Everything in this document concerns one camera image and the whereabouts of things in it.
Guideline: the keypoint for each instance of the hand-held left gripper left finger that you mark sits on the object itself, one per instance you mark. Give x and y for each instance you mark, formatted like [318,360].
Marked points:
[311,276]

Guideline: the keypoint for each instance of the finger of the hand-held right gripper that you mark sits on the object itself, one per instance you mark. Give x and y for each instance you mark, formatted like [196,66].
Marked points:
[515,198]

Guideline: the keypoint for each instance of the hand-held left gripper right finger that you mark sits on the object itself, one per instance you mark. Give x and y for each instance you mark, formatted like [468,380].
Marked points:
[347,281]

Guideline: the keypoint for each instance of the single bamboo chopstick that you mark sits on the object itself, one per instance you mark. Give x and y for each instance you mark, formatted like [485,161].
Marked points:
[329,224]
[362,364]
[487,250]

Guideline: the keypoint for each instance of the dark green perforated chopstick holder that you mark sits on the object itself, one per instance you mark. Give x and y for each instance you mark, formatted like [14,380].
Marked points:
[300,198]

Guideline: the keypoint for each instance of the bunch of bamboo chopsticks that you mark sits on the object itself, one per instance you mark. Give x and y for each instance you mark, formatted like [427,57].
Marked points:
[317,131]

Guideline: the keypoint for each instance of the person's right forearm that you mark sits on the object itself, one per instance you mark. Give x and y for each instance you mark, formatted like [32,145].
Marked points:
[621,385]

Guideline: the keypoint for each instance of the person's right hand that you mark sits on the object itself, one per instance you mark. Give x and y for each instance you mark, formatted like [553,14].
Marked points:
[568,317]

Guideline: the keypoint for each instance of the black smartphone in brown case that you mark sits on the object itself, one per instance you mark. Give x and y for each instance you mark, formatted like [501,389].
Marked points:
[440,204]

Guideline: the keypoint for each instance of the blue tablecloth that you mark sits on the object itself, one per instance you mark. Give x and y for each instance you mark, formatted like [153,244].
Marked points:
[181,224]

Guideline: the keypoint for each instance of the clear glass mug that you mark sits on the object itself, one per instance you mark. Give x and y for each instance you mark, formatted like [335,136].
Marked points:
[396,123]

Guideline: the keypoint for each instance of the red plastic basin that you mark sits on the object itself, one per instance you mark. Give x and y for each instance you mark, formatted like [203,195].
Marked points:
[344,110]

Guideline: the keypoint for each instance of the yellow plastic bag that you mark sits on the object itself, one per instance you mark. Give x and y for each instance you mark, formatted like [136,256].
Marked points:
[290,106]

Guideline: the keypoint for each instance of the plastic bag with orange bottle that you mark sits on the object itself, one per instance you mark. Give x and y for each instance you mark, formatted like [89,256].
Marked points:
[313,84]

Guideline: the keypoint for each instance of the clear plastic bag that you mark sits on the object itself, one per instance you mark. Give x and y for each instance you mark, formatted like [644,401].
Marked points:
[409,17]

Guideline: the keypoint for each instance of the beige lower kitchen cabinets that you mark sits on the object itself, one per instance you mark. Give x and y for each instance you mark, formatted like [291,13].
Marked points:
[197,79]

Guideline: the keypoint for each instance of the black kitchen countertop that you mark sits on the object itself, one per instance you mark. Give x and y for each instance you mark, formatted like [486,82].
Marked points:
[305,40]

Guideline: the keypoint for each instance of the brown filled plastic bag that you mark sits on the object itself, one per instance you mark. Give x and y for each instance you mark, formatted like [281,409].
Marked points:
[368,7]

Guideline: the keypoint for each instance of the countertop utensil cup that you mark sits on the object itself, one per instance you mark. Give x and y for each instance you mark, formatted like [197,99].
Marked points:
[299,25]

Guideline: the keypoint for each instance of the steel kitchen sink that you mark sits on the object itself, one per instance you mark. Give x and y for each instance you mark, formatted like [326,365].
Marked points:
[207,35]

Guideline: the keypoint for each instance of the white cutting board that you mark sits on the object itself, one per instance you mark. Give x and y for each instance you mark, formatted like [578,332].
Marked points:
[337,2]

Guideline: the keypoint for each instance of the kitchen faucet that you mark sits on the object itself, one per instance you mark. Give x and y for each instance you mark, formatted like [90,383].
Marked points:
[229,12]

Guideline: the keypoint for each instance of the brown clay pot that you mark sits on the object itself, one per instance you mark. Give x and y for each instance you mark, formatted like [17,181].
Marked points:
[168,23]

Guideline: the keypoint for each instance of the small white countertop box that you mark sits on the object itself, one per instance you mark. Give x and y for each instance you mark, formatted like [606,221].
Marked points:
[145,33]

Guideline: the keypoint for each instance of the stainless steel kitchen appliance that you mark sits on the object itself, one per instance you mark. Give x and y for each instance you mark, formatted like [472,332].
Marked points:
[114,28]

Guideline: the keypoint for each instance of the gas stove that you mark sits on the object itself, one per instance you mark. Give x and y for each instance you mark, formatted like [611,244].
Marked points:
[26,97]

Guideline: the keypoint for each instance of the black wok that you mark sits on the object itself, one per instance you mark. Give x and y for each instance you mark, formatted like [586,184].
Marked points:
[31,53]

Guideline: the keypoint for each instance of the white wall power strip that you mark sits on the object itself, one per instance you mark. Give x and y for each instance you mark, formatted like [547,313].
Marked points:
.....
> _How to complete this task_
Would you report every line of the entries above containing the word "person"?

> _Solution to the problem_
Guideline: the keypoint for each instance of the person's right forearm that you mark sits on the object itself, one per instance you mark. Give x and y for each instance you mark, formatted like [32,145].
Guideline: the keypoint for each instance of the person's right hand that you mark sits on the object itself, one per instance you mark. Give x and y for each instance you mark, formatted like [553,14].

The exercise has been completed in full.